(What the exercise asks):
Repeat word for word every line of the data below, from the first through the line containing "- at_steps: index", and stop there.

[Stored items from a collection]
[Start of section]

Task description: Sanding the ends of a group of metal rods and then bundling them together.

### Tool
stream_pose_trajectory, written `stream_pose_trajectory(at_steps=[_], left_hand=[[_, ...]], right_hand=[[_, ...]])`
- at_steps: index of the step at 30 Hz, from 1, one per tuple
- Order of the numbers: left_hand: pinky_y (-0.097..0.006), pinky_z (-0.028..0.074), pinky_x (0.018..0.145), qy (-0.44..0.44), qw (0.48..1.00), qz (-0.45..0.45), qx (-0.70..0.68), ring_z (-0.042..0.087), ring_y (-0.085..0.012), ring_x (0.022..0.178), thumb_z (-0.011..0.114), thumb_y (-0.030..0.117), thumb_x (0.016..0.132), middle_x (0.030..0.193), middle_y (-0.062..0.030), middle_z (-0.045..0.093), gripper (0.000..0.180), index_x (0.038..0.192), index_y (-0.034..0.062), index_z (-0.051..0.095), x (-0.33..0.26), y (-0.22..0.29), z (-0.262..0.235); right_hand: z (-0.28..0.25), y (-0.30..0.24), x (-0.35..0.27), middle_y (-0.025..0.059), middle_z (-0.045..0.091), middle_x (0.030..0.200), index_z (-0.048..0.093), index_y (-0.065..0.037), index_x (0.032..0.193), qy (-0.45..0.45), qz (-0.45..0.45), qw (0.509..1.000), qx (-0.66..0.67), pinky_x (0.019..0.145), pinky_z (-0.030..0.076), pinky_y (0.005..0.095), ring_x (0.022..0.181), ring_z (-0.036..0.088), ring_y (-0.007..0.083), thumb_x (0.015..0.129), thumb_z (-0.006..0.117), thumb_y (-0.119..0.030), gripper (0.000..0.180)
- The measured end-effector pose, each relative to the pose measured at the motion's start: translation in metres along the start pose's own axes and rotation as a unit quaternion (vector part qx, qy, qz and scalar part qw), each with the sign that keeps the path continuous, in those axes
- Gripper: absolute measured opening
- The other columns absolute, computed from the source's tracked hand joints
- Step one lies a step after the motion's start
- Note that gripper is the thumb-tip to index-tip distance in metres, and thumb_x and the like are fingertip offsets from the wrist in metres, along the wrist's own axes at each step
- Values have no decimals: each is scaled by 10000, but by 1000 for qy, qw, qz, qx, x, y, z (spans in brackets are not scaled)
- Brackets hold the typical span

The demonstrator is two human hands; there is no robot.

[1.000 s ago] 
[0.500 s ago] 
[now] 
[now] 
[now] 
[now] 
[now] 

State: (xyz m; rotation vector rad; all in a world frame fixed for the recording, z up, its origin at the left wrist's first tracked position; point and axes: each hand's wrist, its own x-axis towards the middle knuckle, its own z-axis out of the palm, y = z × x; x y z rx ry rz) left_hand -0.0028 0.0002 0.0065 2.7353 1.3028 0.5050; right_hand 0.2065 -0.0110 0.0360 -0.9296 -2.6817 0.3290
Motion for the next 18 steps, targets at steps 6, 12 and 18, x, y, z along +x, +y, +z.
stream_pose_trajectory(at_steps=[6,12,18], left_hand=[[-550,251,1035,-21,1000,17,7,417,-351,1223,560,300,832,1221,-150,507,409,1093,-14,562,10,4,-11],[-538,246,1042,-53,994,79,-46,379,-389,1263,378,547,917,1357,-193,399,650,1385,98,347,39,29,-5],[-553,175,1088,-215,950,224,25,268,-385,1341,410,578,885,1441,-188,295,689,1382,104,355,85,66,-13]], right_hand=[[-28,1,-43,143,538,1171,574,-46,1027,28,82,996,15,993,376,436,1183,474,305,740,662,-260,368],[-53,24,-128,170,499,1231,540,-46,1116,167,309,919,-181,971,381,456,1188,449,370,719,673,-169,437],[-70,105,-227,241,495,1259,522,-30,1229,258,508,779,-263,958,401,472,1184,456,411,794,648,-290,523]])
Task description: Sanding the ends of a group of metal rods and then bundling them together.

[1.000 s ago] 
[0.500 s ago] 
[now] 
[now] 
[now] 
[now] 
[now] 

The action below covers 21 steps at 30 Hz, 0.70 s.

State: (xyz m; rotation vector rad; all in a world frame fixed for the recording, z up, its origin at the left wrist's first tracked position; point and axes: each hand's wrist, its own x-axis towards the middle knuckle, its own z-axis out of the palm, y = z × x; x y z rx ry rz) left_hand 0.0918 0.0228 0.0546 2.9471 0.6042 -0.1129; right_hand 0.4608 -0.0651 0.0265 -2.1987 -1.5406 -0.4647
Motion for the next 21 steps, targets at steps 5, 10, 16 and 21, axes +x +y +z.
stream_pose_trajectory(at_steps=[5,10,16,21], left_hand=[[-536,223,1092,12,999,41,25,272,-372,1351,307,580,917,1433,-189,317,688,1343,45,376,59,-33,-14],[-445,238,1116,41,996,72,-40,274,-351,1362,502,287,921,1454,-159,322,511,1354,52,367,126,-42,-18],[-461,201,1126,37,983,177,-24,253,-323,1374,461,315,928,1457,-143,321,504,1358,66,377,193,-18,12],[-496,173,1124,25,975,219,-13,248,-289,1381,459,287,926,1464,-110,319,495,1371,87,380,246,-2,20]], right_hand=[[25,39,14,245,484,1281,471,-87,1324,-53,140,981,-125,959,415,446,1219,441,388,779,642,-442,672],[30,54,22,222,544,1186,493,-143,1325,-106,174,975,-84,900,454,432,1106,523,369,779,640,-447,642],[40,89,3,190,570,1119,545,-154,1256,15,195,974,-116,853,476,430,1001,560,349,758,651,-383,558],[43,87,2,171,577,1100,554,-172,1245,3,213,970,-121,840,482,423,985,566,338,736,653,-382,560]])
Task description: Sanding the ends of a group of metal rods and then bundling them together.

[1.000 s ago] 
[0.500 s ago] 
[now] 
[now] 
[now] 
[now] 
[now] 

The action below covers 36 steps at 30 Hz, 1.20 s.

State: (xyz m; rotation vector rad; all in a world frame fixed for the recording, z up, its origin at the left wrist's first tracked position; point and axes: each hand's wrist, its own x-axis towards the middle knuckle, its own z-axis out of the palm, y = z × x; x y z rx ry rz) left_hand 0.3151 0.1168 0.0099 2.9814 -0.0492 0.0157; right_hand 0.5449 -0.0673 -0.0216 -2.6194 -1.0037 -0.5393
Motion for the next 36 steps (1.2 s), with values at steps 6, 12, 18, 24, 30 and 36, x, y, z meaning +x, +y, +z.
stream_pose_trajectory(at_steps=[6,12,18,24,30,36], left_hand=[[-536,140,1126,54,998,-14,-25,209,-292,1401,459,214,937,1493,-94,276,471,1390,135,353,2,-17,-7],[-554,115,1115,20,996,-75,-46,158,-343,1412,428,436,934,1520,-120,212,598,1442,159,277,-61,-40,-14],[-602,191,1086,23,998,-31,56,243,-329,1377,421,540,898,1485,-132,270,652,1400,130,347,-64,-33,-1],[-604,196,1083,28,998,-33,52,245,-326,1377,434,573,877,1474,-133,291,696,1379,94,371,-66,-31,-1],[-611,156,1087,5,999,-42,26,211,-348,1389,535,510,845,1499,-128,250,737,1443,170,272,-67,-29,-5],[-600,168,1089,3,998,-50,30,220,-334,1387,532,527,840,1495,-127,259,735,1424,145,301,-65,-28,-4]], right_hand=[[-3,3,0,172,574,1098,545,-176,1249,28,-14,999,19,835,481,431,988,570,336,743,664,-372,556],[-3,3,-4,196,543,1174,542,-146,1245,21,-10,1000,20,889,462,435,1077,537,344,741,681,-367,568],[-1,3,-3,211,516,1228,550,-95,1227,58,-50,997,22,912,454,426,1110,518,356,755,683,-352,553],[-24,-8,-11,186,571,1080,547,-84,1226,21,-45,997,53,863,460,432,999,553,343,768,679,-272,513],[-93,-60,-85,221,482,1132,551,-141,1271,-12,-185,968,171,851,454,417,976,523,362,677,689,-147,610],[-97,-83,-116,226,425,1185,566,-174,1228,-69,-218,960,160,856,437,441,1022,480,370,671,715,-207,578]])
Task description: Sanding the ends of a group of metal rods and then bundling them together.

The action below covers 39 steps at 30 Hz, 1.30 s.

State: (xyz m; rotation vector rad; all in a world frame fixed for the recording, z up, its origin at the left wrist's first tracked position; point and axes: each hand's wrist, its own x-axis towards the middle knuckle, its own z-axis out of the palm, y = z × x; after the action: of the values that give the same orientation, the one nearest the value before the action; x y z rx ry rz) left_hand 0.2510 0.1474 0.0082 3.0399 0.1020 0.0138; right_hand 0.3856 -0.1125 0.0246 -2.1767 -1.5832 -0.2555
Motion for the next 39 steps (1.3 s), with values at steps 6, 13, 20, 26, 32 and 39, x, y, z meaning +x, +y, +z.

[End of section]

(The completed task):
Task description: Sanding the ends of a group of metal rods and then bundling them together.

### Tool
stream_pose_trajectory, written `stream_pose_trajectory(at_steps=[_], left_hand=[[_, ...]], right_hand=[[_, ...]])`
- at_steps: index of the step at 30 Hz, from 1, one per tuple

The complete answer has been given.